His love for good food made him known as the Classical Greek Gourmand. His poem Hedypatheia (Life of Luxury or pleasant living) was written in classical Greek hexameters and is probably the world’s earliest cookbook. From this poem, 62 fragments remain and 48 of them concern fish.
In his poem, he gives advice on how to pick the best food and where to travel to get it. He travelled a lot. Archestratus mentions how cosmopolitan Greek food become throughout the known Mediterranean world at the time. Although not a full time cook himself but being a lover of good food, he must have cooperated with his cooks and servants quite a lot to achieve the result.
He travelled a lot in search of good food and ingredients to enrich his knowledge and experience of extraordinary tastes.

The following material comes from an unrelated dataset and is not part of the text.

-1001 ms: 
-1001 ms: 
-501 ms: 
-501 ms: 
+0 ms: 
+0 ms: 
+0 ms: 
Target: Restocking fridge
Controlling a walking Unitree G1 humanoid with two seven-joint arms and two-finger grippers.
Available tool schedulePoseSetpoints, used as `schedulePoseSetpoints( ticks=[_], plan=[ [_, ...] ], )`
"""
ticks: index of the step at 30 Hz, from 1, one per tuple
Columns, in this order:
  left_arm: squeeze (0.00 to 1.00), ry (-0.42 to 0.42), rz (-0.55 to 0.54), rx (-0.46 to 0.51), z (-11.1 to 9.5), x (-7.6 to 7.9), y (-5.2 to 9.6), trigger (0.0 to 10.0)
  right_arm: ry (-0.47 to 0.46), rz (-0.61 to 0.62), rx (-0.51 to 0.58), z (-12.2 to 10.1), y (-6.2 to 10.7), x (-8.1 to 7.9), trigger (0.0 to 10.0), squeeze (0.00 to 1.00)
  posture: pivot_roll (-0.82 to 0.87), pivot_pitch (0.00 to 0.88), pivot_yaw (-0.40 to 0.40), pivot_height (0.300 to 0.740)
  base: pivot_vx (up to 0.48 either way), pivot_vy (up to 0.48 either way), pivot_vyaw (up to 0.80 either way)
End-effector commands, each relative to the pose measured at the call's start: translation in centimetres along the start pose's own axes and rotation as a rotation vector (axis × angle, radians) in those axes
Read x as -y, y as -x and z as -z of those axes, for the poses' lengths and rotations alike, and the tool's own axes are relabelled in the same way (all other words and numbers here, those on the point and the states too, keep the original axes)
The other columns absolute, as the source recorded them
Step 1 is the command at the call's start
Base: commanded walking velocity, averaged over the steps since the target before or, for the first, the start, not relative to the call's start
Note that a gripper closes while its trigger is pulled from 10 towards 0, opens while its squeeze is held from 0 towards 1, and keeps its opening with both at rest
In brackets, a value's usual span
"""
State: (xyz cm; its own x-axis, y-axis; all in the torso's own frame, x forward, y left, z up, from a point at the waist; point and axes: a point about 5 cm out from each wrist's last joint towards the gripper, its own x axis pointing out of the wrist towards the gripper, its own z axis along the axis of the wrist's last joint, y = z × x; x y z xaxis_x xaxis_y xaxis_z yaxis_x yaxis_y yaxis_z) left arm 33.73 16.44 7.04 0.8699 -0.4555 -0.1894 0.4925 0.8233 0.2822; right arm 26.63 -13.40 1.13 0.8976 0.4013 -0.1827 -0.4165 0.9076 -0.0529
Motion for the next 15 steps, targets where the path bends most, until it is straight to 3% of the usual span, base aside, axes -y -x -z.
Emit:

A great lover of fish he rarely ate meat which considered as a barbaric habit. Of the few types of meat, he liked to eat include hare, deer and all sorts of birds (animals not used for sacrifice).
He insisted that fish must be cooked simply adding only a little oregano. Fresh fish needs no more than that he said. No cheese, no-nonsense, not too many spices. Stronger flavours are used for lesser quality fish. He used to despise the way Sicilians used to cook their fish. “Eat what I recommend” he used to say, “all other delicacies are the sign of miserable poverty.”
The result amazing. Simple full of flavours and most important you enjoy the real taste of fish!